Presidents Day

Presidents Day February 15, 2016

Today is Presidents Day.  Would you say that this holiday has lost something?  Has the presidency lost its grandeur, even its respect?

Presidents Day was a mash-up of the birthdays of George Washington and Abraham Lincoln, but that plural (not possessive) honors them all.  Most of our presidents, beyond those great two, were far from paragons.  But as we contemplate the current presidential election and the candidates we have to choose from, do you find the prospects for that office rather depressing?

Bret Stephens in the Wall Street Journal (subscription required) says that we have defined the presidency down.  He gives some choice and rather funny characterizations of four of the contenders, which I quote after the jump.  But his analysis of why our standards have sunk so low is thought-provoking.  I’ll try to summarize it.

From Bret Stephens, Defining Presidential Down:  If This Election is so Crucial, Why Have the Front-Runners Been so Awful?

He says that our four top contenders give us a choice between:

1) A compulsive liar with a persecution complex, a mania for secrecy, and a bald disdain for rules as they apply to lesser people.

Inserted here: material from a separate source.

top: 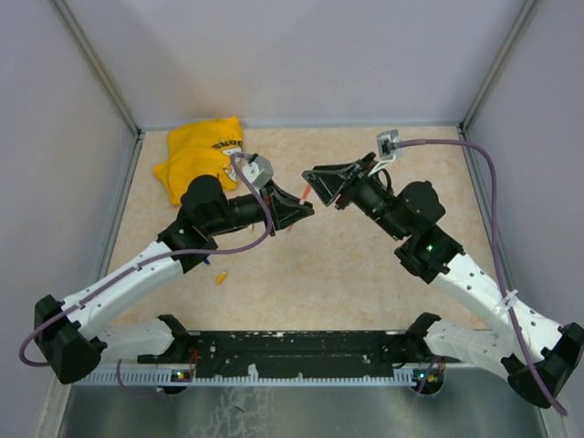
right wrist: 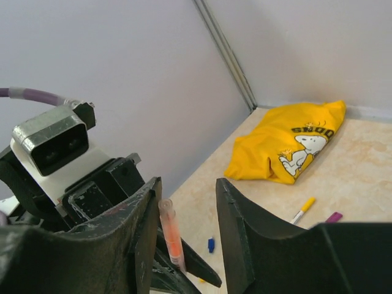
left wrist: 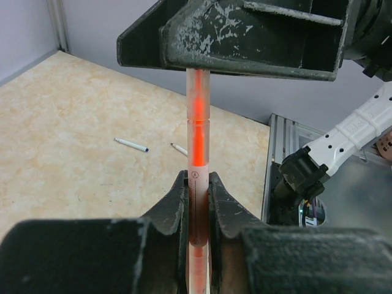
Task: Insert the pens into the pen caps
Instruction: Insert the pen cap onto the pen.
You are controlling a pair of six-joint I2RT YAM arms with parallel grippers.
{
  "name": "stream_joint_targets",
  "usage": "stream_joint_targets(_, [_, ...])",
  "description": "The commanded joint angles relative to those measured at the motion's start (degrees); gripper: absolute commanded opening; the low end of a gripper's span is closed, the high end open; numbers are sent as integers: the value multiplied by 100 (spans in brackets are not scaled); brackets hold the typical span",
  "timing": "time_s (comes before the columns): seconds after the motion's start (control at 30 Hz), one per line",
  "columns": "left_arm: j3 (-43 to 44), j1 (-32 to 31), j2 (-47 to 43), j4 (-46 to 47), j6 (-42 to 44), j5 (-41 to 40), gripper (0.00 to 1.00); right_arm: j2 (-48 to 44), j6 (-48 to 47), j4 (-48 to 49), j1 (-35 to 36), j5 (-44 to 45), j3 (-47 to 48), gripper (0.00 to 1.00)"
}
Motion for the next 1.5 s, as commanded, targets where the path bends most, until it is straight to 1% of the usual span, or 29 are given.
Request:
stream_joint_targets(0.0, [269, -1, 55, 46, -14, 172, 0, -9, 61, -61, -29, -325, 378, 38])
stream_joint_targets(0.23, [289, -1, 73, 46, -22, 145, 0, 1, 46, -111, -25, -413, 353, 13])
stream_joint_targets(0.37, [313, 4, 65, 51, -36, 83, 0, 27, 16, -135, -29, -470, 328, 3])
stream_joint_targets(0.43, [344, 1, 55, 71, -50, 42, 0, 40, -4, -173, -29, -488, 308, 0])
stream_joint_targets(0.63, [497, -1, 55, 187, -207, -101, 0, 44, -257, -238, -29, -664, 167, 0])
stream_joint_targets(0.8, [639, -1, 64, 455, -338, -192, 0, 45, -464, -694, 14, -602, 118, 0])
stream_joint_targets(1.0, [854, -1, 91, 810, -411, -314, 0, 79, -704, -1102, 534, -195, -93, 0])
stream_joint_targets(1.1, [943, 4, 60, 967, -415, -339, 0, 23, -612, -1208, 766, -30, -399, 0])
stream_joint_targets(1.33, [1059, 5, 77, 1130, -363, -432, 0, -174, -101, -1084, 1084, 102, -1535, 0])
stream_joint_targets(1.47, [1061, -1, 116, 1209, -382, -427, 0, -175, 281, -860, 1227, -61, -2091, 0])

2) A bigoted braggart with a laughable grasp of public policy and leering manners of the kind you would expect from a barroom drunk.

3) A glib moralizer who is personally detested by every single senator in his own party, never mind the other one.

4) A Sixties radical preaching warmed-over socialism to people too young to know what it was or too stupid to understand what it does.

Mr. Stephens applies Daniel Moynihan’s dictum to assert that we have “defined the presidential down.”  He then identifies the turning point as the presidency of Bill Clinton, which brought into the presidency 60’s-style immorality plus brash lying.  The American public, in the meantime, accepted those standards in the name of “results,” as long as the policies “seemed to work.”  Another downturn was the presidency of George W. Bush, which brought us intellectual shallowness.

Try to find his entire column in the Wall Street Journal.

Is he overstating the case?

What would it take to restore the office?